Task prompt: Below is a block of data; give all of it again word for word.

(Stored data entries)
=== Section Start ===

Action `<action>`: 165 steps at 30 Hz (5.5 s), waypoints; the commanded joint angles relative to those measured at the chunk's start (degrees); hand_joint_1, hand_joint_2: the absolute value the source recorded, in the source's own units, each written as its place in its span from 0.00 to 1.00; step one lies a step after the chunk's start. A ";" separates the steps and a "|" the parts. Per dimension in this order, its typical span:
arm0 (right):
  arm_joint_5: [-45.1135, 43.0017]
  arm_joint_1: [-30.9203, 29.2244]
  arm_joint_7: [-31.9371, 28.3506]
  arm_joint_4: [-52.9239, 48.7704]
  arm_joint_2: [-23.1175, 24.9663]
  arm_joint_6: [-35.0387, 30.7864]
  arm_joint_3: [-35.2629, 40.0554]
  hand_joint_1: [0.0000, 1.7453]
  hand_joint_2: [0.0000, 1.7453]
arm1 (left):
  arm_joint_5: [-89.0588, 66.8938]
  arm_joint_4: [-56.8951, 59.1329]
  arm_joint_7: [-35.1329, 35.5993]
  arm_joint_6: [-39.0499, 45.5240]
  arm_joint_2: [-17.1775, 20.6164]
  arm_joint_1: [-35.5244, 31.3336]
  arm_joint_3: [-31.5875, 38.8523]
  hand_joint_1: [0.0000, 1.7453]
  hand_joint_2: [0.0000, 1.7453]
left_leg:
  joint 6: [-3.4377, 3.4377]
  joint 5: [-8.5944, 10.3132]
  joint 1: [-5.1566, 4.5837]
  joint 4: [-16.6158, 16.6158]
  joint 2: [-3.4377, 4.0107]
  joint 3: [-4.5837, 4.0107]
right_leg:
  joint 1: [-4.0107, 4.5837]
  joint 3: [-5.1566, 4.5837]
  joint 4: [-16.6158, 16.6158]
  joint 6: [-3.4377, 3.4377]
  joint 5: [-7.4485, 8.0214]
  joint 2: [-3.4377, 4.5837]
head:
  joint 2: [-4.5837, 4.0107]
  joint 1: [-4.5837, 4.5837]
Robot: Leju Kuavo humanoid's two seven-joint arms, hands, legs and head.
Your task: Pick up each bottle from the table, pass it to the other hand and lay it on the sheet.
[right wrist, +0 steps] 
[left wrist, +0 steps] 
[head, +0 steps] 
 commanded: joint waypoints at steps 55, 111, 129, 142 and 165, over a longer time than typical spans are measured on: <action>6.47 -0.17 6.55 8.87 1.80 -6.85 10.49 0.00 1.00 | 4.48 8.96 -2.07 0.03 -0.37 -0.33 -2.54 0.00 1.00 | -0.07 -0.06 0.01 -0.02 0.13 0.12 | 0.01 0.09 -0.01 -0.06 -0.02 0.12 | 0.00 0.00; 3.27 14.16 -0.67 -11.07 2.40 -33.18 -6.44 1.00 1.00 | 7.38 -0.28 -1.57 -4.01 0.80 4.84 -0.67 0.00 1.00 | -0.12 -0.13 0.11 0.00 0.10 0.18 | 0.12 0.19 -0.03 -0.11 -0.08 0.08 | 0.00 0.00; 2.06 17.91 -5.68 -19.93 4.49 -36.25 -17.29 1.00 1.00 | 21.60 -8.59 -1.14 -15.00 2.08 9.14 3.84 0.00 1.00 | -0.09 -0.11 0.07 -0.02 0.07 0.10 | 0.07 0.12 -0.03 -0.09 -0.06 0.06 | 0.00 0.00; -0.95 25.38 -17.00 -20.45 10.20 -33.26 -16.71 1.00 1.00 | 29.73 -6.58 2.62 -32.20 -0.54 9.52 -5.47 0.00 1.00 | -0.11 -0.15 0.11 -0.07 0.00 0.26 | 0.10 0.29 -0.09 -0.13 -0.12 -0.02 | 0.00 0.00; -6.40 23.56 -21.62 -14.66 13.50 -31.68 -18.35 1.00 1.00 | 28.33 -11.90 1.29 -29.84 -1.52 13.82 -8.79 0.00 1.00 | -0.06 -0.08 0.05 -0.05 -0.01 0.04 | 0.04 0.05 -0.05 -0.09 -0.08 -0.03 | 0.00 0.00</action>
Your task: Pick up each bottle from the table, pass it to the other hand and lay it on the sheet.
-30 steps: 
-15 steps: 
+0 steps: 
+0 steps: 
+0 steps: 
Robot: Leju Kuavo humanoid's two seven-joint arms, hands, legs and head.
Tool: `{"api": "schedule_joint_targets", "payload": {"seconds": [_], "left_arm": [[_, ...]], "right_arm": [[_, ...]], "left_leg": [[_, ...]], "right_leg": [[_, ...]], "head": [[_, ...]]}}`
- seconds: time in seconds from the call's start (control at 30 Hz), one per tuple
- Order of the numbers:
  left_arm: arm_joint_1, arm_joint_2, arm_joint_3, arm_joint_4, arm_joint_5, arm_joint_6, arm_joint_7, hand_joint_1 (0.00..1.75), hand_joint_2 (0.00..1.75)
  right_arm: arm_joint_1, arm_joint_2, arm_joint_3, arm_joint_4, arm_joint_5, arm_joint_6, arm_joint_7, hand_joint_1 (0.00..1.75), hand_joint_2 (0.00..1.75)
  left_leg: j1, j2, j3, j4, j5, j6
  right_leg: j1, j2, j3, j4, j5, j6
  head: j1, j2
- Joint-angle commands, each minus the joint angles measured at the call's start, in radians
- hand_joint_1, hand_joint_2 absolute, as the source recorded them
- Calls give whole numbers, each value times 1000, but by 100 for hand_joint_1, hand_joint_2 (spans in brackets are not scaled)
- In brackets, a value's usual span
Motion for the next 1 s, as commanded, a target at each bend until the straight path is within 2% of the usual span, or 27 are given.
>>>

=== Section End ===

Solution for this task:
Action `<action>`: 165 steps at 30 Hz (5.5 s), waypoints; the commanded joint angles relative to those measured at the chunk's start (degrees); hand_joint_1, hand_joint_2: the absolute value the source recorded, in the source's own units, each written as its place in its span from 0.00 to 1.00; step one lies a step after the chunk's start. A ";" separates the steps and a "|" the parts. Per dimension in this order, its typical span:
arm0 (right):
  arm_joint_5: [-45.1135, 43.0017]
  arm_joint_1: [-30.9203, 29.2244]
  arm_joint_7: [-31.9371, 28.3506]
  arm_joint_4: [-52.9239, 48.7704]
  arm_joint_2: [-23.1175, 24.9663]
  arm_joint_6: [-35.0387, 30.7864]
  arm_joint_3: [-35.2629, 40.0554]
  hand_joint_1: [0.0000, 1.7453]
  hand_joint_2: [0.0000, 1.7453]
arm1 (left):
  arm_joint_5: [-89.0588, 66.8938]
  arm_joint_4: [-56.8951, 59.1329]
  arm_joint_7: [-35.1329, 35.5993]
  arm_joint_6: [-39.0499, 45.5240]
  arm_joint_2: [-17.1775, 20.6164]
  arm_joint_1: [-35.5244, 31.3336]
  arm_joint_3: [-31.5875, 38.8523]
  hand_joint_1: [0.0000, 1.7453]
  hand_joint_2: [0.0000, 1.7453]
left_leg:
  joint 6: [-3.4377, 3.4377]
  joint 5: [-8.5944, 10.3132]
  joint 1: [-5.1566, 4.5837]
  joint 4: [-16.6158, 16.6158]
  joint 2: [-3.4377, 4.0107]
  joint 3: [-4.5837, 4.0107]
right_leg:
  joint 1: [-4.0107, 4.5837]
  joint 3: [-5.1566, 4.5837]
  joint 4: [-16.6158, 16.6158]
  joint 6: [-3.4377, 3.4377]
  joint 5: [-7.4485, 8.0214]
  joint 2: [-3.4377, 4.5837]
head:
  joint 2: [-4.5837, 4.0107]
  joint 1: [-4.5837, 4.5837]
Robot: Leju Kuavo humanoid's two seven-joint arms, hands, legs and head.
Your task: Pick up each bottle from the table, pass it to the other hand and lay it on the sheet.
[right wrist, +0 steps] 
[left wrist, +0 steps] 
[head, +0 steps] 
 commanded: joint waypoints at steps 55, 111, 129, 142 and 165, over a longer time than typical spans are measured on: <action>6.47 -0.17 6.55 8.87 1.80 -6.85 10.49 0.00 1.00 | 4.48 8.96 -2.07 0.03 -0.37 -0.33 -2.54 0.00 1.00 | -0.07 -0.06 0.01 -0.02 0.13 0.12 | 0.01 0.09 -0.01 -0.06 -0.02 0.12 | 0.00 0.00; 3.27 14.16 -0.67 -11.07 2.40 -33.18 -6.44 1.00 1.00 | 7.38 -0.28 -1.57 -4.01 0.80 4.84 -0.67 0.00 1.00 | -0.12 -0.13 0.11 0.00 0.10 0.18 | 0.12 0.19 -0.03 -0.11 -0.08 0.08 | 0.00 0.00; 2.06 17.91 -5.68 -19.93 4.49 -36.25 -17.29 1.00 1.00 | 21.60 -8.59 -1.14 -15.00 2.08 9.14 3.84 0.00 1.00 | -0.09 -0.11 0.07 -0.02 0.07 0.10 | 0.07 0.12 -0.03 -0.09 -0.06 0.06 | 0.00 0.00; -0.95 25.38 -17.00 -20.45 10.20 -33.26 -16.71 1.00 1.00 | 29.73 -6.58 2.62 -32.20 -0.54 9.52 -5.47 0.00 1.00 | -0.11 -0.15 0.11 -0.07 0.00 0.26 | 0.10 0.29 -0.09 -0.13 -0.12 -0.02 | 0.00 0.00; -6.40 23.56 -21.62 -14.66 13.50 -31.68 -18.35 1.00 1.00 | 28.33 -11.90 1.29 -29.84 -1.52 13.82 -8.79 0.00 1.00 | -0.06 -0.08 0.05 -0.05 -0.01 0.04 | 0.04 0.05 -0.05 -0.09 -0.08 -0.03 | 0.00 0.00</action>
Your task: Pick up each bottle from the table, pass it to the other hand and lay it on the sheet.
-30 steps: 
-15 steps: 
+0 steps: 
+0 steps: 
+0 steps: 
Robot: Leju Kuavo humanoid's two seven-joint arms, hands, legs and head.
Tool: `{"api": "schedule_joint_targets", "payload": {"seconds": [_], "left_arm": [[_, ...]], "right_arm": [[_, ...]], "left_leg": [[_, ...]], "right_leg": [[_, ...]], "head": [[_, ...]]}}`
- seconds: time in seconds from the call's start (control at 30 Hz), one per tuple
- Order of the numbers:
  left_arm: arm_joint_1, arm_joint_2, arm_joint_3, arm_joint_4, arm_joint_5, arm_joint_6, arm_joint_7, hand_joint_1 (0.00..1.75), hand_joint_2 (0.00..1.75)
  right_arm: arm_joint_1, arm_joint_2, arm_joint_3, arm_joint_4, arm_joint_5, arm_joint_6, arm_joint_7, hand_joint_1 (0.00..1.75), hand_joint_2 (0.00..1.75)
  left_leg: j1, j2, j3, j4, j5, j6
  right_leg: j1, j2, j3, j4, j5, j6
  head: j1, j2
- Joint-angle commands, each minus the joint angles measured at the call's start, in radians
- hand_joint_1, hand_joint_2 absolute, as the source recorded them
- Calls give whole numbers, each value times 1000, but by 100 for hand_joint_1, hand_joint_2 (spans in brackets are not scaled)
- In brackets, a value's usual span
Motion for the next 1 s, as commanded, a target at each bend until the straight path is within 2% of the usual span, or 27 are given.
>>>

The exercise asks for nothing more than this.